Reputation: 373
I'm trying to create dendrograms from two different distance matrices and compare them. I used the code here as a starting point, but the problem is since I'm using two different matrices but same clustering method, I need to plot two different matrices together for a comparative analysis. I was wondering if it is possible to separate to halves of each square/node diagonally to show two different distance matrices.

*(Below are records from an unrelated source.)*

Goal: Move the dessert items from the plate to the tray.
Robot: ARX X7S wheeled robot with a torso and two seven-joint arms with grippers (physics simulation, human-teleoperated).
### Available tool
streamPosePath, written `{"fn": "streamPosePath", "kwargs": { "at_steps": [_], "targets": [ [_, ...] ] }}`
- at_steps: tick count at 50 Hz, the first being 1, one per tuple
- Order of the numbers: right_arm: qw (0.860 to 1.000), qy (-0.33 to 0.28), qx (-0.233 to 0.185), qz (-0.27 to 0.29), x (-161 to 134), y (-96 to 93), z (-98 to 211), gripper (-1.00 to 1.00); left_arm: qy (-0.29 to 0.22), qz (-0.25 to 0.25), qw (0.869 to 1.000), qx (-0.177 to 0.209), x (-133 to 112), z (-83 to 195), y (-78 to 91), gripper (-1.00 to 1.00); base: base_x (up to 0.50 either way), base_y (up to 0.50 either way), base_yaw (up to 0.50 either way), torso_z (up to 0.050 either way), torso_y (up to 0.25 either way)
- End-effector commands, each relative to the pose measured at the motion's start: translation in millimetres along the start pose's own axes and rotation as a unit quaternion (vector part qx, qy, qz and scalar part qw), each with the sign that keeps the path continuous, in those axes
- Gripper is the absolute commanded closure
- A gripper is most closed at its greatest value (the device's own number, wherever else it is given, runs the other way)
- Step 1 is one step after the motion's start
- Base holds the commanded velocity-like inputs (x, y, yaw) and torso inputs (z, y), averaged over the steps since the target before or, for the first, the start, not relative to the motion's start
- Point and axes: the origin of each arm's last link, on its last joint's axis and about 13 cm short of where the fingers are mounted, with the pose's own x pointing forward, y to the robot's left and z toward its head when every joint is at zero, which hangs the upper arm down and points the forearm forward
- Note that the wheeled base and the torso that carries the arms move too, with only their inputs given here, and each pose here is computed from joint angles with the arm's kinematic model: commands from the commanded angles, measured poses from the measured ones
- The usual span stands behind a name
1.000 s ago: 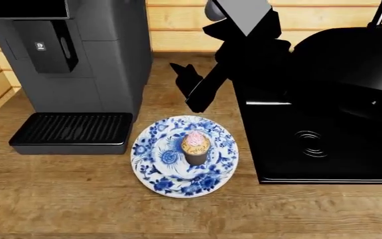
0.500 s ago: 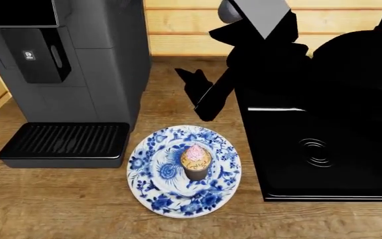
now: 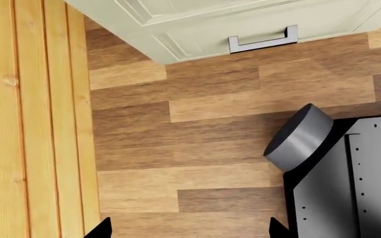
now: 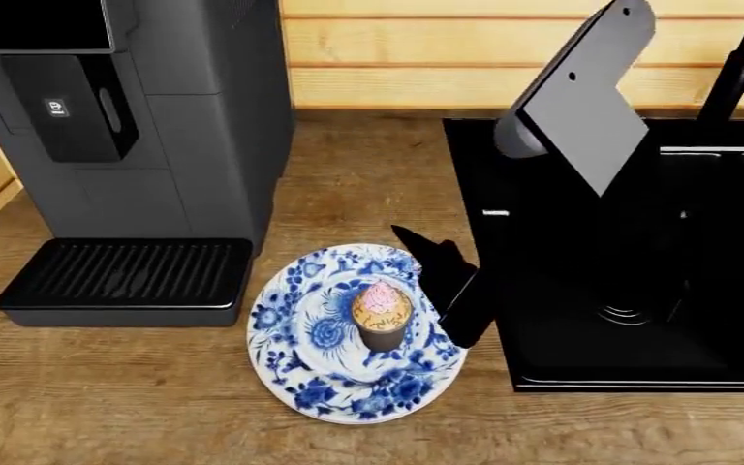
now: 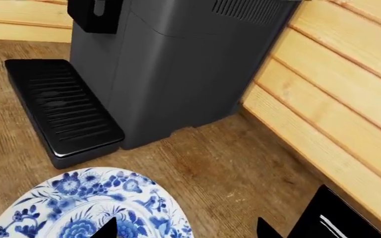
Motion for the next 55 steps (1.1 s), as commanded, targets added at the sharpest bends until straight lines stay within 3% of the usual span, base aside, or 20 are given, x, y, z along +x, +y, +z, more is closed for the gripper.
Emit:
{"fn": "streamPosePath", "kwargs": {
  "at_steps": [1, 27, 43, 55],
  "targets": [
    [0.999, 0.033, 0.005, 0.017, -5.2, 14.0, -17.2, -1.00, -0.001, -0.001, 1.000, 0.001, 0.0, 0.1, 0.0, -1.00, 0.00, 0.00, 0.00, 0.000, 0.000],
    [0.999, 0.035, -0.008, 0.041, -1.1, 17.5, -12.7, -1.00, -0.005, 0.002, 1.000, 0.000, -0.1, 0.2, 0.0, -1.00, 0.00, 0.00, 0.00, 0.000, 0.000],
    [0.999, 0.022, -0.018, 0.037, -16.3, 21.9, -5.7, -1.00, -0.007, 0.004, 1.000, 0.002, -0.1, 0.3, 0.0, -1.00, 0.00, 0.00, 0.00, 0.000, 0.000],
    [0.998, 0.029, -0.002, 0.057, 0.4, 23.0, -18.7, -1.00, -0.007, 0.004, 1.000, 0.001, -0.1, 0.3, 0.0, -1.00, 0.00, 0.00, 0.00, 0.000, 0.000]
  ]
}}
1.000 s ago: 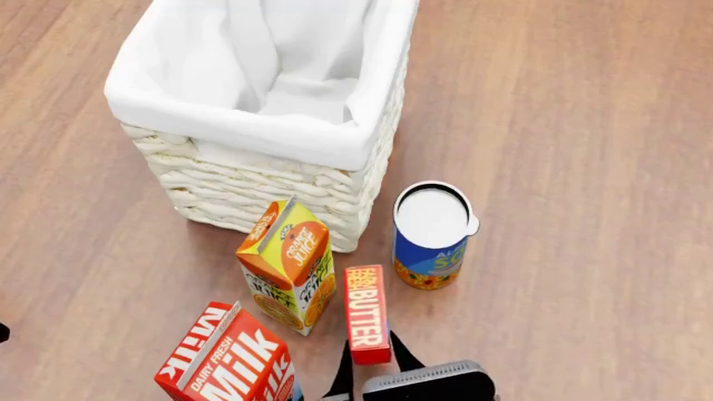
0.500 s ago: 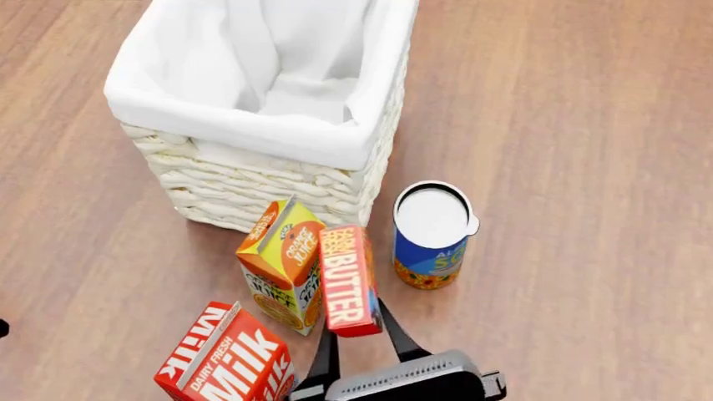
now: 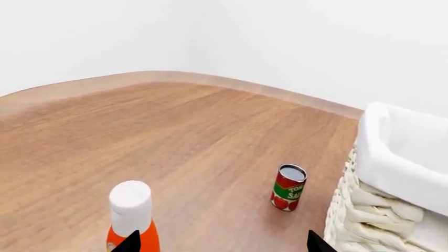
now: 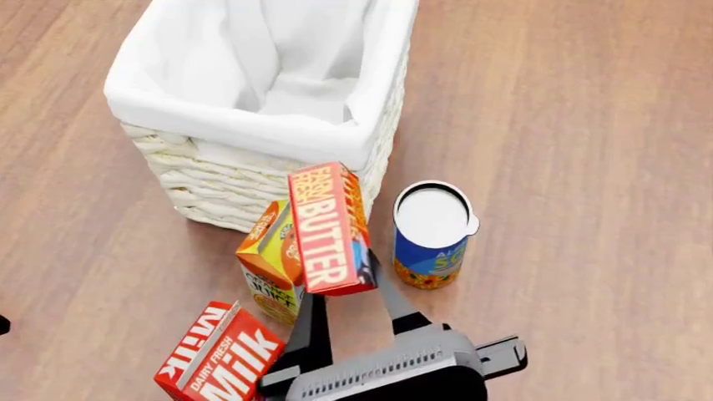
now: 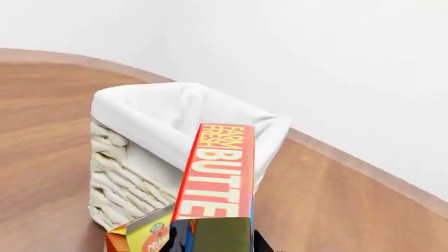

This image represents the result which I'm targeting for:
Here is my code:
from sklearn import preprocessing
from sklearn.neighbors import DistanceMetric
import pandas as pd
import numpy as np
from ete3 import Tree
from sklearn.metrics.pairwise import cosine_similarity
from sklearn.metrics.pairwise import cosine_distances
import scipy
import pylab
import scipy.cluster.hierarchy as sch
import scipy.spatial.distance as sd
import random
#g[n] is a one dimensional array containing datapoints
g1 = random.sample(range(30), 5)
g2 = random.sample(range(30), 5)
g3 = random.sample(range(30), 5)
g4 = random.sample(range(30), 5)
g5 = random.sample(range(30), 5)
g1 = np.array(g1)
g2 = np.array(g2)
g3 = np.array(g3)
g4 = np.array(g4)
g5 = np.array(g5)
X = (g1,g2,g3,g4,g5)
#Comparing between euclidean and cosine###########################################
distanceC = cosine_distances(X)
dist = DistanceMetric.get_metric('euclidean')
distanceE = dist.pairwise(X)
##################################################################################
#Plots############################################################################
# Compute and plot first dendrogram.
fig = pylab.figure(figsize=(8,8))
ax1 = fig.add_axes([0.09,0.1,0.2,0.6])
Y = sch.average(sd.squareform(distanceC))
Z1 = sch.dendrogram(Y, orientation='right')
ax1.set_xticks([])
ax1.set_yticks([])
# Compute and plot second dendrogram.
ax2 = fig.add_axes([0.3,0.71,0.6,0.2])
Y = sch.average(sd.squareform(distanceE))
Z2 = sch.dendrogram(Y)
ax2.set_xticks([])
ax2.set_yticks([])
# Plot distance matrix.
axmatrix = fig.add_axes([0.3,0.1,0.6,0.6])
idx1 = Z1['leaves']
idx2 = Z2['leaves']
distance = distance[idx1,:]
distance = distance[:,idx2]
im = axmatrix.matshow(distance, aspect='auto', origin='lower', cmap=pylab.cm.YlGnBu)
axmatrix.set_xticks([])
axmatrix.set_yticks([])
# Plot colorbar.
axcolor = fig.add_axes([0.91,0.1,0.02,0.6])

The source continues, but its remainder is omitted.